"And the fog conceals the channel."
"He can go where THEY have gone, or meet their fate. You do not know my countrymen, Senor Comandante," she said proudly.
"Ah, yes—pardon! They are at San Antonio—the baker, the buffoon, the two young men who dig. They are already baking and digging and joking. We have it from my officer, who has just returned."
Miss Keene bit her pretty lips.
"They think it is a mistake; they cannot believe that any intentional indignity is offered them," she said quietly. "Perhaps it is well they do not."
"They desired me to express their condolences to the Senora," said the Padre, with exasperating gentleness, "and were relieved to be assured by me of your perfect security in the hands of these gentlemen."
Miss Keene raised her clear eyes to the ecclesiastic.

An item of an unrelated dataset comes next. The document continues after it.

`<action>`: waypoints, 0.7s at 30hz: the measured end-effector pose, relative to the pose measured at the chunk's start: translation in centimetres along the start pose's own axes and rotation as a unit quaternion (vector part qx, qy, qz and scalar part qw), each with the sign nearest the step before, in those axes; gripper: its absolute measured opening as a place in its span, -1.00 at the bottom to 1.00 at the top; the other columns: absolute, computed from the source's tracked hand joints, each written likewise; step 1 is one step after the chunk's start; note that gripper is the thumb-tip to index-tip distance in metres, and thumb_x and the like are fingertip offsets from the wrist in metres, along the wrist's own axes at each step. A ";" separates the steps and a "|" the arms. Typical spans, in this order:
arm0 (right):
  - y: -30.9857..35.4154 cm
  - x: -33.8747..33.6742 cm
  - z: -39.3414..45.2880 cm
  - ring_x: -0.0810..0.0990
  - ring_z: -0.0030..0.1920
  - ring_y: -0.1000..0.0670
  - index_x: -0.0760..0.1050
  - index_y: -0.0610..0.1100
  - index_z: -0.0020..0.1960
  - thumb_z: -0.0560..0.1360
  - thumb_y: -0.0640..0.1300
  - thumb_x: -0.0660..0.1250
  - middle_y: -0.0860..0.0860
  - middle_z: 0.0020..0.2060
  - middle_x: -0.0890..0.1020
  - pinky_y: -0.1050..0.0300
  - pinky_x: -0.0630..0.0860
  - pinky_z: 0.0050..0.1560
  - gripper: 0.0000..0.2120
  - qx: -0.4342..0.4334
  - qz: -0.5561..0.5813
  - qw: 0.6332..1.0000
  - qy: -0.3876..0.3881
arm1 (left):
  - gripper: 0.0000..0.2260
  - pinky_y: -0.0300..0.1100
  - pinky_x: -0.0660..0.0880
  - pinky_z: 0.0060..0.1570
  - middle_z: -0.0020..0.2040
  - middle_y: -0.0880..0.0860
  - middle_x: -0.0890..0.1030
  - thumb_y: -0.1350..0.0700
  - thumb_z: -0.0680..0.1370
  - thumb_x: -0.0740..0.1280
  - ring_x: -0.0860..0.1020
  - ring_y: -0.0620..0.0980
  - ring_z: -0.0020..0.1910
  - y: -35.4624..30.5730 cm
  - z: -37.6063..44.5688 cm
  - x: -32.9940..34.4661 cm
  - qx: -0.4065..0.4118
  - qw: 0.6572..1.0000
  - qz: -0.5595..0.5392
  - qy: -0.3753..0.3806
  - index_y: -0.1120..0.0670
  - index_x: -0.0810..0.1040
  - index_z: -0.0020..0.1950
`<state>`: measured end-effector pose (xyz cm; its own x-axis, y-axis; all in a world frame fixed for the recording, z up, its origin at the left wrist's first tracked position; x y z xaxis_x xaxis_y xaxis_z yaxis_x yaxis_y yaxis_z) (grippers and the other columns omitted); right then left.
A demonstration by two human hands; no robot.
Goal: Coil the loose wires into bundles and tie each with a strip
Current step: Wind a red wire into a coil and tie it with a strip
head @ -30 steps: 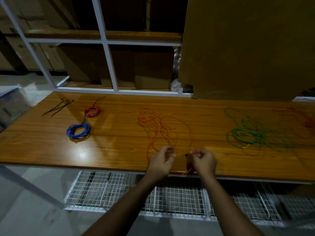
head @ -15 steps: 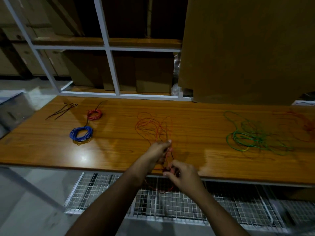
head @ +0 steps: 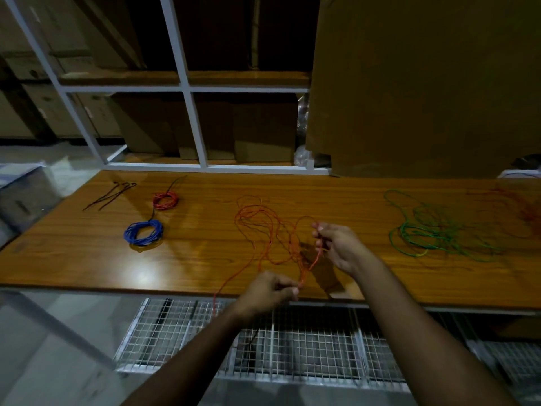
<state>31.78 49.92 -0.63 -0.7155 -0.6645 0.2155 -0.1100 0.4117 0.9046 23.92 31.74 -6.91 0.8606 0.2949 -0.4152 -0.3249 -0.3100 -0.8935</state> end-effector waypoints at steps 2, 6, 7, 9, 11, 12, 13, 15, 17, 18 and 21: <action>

That accomplished diplomat of Todos Santos absolutely felt confused under the cool scrutiny of this girl's unbiased and unsophisticated intelligence.
"Then you HAVE seen them," she said, "and you know their innocence, and the utter absurdity of this surveillance?"
"I have not seen them ALL," said the priest softly. "There is still another—a Senor Hurlstone—who is missing? Is he not?"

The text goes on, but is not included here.